Celui-ci, cette fois encore, se laissa toucher. Il fit publier partout qu’il pardonnait; qu’Odile pouvait revenir à la cour de son père et qu’elle pourrait suivre sa vocation. Elle revint donc. Quelque temps après son retour, elle annonça qu’elle avait promis au Seigneur de fonder un monastère.
Adelric, converti par ses deux anges, ne mit opposition à ce vœu; il fit plus, il offrit à Odile son propre château de Hohenbourg pour le berceau de la nouvelle fondation.
A suivre...
Monique- Nombre de messages : 13724
Date d'inscription : 26/01/2009
Re: LES MÈRES DES SAINTS
C’est alors que commence pour la famille d’Odile et pour l’Alsace cette ère de prospérité et de bénédictions. Les prières, les jeûnes, les sacrifices de toutes ces filles dévouées à Dieu attiraient les faveurs célestes. Berswinde était unie à sa fille religieuse comme elle avait été unie à sa fille exilée.

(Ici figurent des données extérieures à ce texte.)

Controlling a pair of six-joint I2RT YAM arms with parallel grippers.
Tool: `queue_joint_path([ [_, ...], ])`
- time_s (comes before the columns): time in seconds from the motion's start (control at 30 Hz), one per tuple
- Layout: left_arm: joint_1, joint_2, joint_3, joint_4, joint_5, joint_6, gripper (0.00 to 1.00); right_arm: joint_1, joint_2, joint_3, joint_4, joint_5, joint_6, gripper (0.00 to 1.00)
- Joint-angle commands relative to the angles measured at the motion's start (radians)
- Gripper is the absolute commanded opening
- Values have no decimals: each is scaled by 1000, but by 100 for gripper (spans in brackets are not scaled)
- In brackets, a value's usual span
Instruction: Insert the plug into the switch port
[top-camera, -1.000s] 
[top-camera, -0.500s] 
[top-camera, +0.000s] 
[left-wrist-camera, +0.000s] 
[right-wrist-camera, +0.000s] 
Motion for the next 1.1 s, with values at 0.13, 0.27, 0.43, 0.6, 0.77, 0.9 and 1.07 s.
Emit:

Des hôpitaux, des monastères étaient élevés par son ordre et bien souvent les parents de la vierge de Dieu se réunissaient à elle pour prier.
L ’heure vint où Adelric retiré du monde voulut habiter complètement près de sa fille. Berswinde suivit avec bonheur son époux dans le monastère.
Là ils vécurent d’une vie de prières, de charité et de pénitence jusqu’au jour où Adelric fut atteint d’une maladie mortelle, pendant laquelle Odile le consola et l’assista. La douleur de Berswinde fut si profonde que neuf jours après la mort de son mari elle s’endormit doucement dans les bras du Seigneur. Sa mission était terminée. Elle avait conduit son époux aux portes du Paradis, où les prières d’Odile les aidèrent à entrer tous deux.
A suivre...
Monique- Nombre de messages : 13724
Date d'inscription : 26/01/2009
Re: LES MÈRES DES SAINTS
§ VIII. — L a comtesse Heilevige, mère du Pape Léon IX (1002-1054). — Saint Léon touchait de fort près à la famille impériale. Son père, Hugues, comte de la Basse-Alsace, était le cousin germain de l’empereur Conrad le Salique.
Sa mère Heilevige était l’héritière des illustres comtes de Dashbourg ou Dabo, d’une race à la fois lettrée, pieuse et batailleuse dont le triple caractère se retrouve dans Brunon. C’est ainsi que se nommait Léon avant d’arriver à la Papauté. La piété maternelle devint en lui de la sainteté ; l’amour des lettres devint la science ; l’activité martiale, qui le porta héroïquement à la réforme de l’Eglise, à la destruction de la simonie, ne craignit pas les champs de bataille.
Le fils d’Heilevige y paraîtra dans les plaines du Napolitain, pour repousser l’invasion des chevaliers normands. Sa mère avait pu le voir, déjà diacre, remplir son devoir féodal et commander à la place de l’évêque de Toul, les troupes de l’évêché dans les armées de l’empire.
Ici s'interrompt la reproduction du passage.